Using the established leaf disk method, the effect of the three selected bacterial strains were investigated in planta in the greenhouse using Victoria as potato cultivar. Victoria, rather than Charlotte, was chosen for the greenhouse and field experiments due to its lesser susceptibility to late blight. Leaf disks from sprout-inoculated potato plants did not show greater tolerance to P. infestans than disks from non-inoculated control plants, suggesting that the inoculated strains did not induce resistance (data not shown). When bacteria were applied on the leaves at high concentration, all strains but P. marginalis S35 inhibited the formation of Phytophthora-induced necrotic lesions (Figure 4A). However, when a tenfold dilution of the inoculum was used, only the P. protegens CHA0 strain reduced necrotic area significantly, while the others did not. P. fluorescens R76, which strongly inhibited the formation of necrosis (8% of the leaf disk surface vs. 48% for the untreated control), was unable to reduce the formation of sporangiophores (Figure 4B). In contrast, P. chlororaphis R47 and P. protegens CHA0 significantly inhibited sporangiophore production in both inoculum densities tested. A very strong concentration-dependency was observed for Pseudomonas sp. DSMZ 13134, which conferred excellent protection when applied in high concentrations, but was inefficient or even favoring infection when applying a lower concentration. Autoclaved Pseudomonas sp. DSMZ 13134 cells did not confer any protection, suggesting that living bacteria are required for plant protection against P. infestans.
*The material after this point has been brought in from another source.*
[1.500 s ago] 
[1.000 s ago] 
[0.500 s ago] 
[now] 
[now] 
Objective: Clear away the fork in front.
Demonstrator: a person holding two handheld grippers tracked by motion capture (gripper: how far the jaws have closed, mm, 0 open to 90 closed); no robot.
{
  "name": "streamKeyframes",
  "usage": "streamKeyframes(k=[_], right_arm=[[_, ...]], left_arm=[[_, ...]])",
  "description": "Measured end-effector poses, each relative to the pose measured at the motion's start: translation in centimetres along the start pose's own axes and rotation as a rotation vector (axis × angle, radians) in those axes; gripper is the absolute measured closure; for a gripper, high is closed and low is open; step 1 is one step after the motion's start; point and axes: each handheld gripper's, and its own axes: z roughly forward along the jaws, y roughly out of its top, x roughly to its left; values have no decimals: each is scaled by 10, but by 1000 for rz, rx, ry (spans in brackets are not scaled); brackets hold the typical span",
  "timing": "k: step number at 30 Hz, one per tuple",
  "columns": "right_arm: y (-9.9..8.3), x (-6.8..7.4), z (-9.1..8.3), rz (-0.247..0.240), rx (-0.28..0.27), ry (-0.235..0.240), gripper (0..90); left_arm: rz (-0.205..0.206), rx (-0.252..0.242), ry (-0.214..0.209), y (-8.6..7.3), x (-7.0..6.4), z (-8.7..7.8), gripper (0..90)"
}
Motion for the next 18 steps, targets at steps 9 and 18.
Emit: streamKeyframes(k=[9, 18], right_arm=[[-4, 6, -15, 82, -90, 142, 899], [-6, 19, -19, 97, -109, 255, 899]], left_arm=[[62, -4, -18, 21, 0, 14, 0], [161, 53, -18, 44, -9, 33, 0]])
Inhibition of Sporangia Germination by the Bacterial Strains
The first step in Phytophthora’s infection process is the germination of sporangia and/or zoospores. We therefore assessed whether the bacterial strains used in the leaf disk experiments were able to inhibit this critical step. The overall germination rate in control treatments was about 35%. When applied at high densities, all strains induced a significant reduction in the percentage of germinated sporangia (Figure 5A). The same observation could be made with intermediate densities, except for the control strain P. protegens CHA0, which was not significantly different from the untreated control. Low densities of bacteria (OD = 0.03) were ineffective in reducing sporangia germination (Figure 5A). In addition to the reduced germination rate, morphological abnormalities such as hyphal swelling and shorter germination tubes could be observed upon treatment with the bacterial strains (Figure 5B). No correlation was observed between the in vitro effects of the strains on sporangia germination and the protection potential observed on leaf disks. However, when microscopic observations were done on the sporangia drop applied onto the leaf disks, it seemed that the strain S35, which was unable to protect leaf disks against P. infestans, also did not inhibit sporangia germination as drastically as the other strains (Supplementary Figure S3).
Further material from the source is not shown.